_Instructions for the task:_ Copy the lines below exactly. Start at the first and finish with the line containing "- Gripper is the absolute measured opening".

_Material provided:_
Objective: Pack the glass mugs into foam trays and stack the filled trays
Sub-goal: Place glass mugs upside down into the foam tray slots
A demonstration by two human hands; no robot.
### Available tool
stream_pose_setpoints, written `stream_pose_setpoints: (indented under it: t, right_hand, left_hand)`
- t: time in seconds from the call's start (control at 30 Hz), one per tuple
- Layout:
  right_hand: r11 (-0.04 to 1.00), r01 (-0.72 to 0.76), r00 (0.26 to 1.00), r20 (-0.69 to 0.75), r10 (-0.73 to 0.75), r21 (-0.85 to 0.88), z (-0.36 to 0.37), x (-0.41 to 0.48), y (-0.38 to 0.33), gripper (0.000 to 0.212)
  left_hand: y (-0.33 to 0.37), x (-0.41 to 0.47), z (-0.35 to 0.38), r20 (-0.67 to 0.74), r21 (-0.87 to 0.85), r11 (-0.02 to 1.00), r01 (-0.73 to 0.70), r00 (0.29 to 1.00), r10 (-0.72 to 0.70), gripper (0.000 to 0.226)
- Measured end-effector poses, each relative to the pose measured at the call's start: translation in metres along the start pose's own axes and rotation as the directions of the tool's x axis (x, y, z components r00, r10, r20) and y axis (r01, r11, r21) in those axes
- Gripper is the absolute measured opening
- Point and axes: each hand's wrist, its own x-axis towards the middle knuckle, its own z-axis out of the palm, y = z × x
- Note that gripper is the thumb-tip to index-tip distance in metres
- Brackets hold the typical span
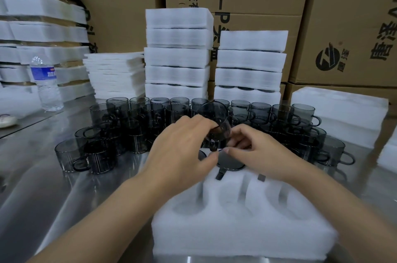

_Answer section:_
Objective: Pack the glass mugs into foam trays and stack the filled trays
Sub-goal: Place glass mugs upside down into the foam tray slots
A demonstration by two human hands; no robot.
### Available tool
stream_pose_setpoints, written `stream_pose_setpoints: (indented under it: t, right_hand, left_hand)`
- t: time in seconds from the call's start (control at 30 Hz), one per tuple
- Layout:
  right_hand: r11 (-0.04 to 1.00), r01 (-0.72 to 0.76), r00 (0.26 to 1.00), r20 (-0.69 to 0.75), r10 (-0.73 to 0.75), r21 (-0.85 to 0.88), z (-0.36 to 0.37), x (-0.41 to 0.48), y (-0.38 to 0.33), gripper (0.000 to 0.212)
  left_hand: y (-0.33 to 0.37), x (-0.41 to 0.47), z (-0.35 to 0.38), r20 (-0.67 to 0.74), r21 (-0.87 to 0.85), r11 (-0.02 to 1.00), r01 (-0.73 to 0.70), r00 (0.29 to 1.00), r10 (-0.72 to 0.70), gripper (0.000 to 0.226)
- Measured end-effector poses, each relative to the pose measured at the call's start: translation in metres along the start pose's own axes and rotation as the directions of the tool's x axis (x, y, z components r00, r10, r20) and y axis (r01, r11, r21) in those axes
- Gripper is the absolute measured opening

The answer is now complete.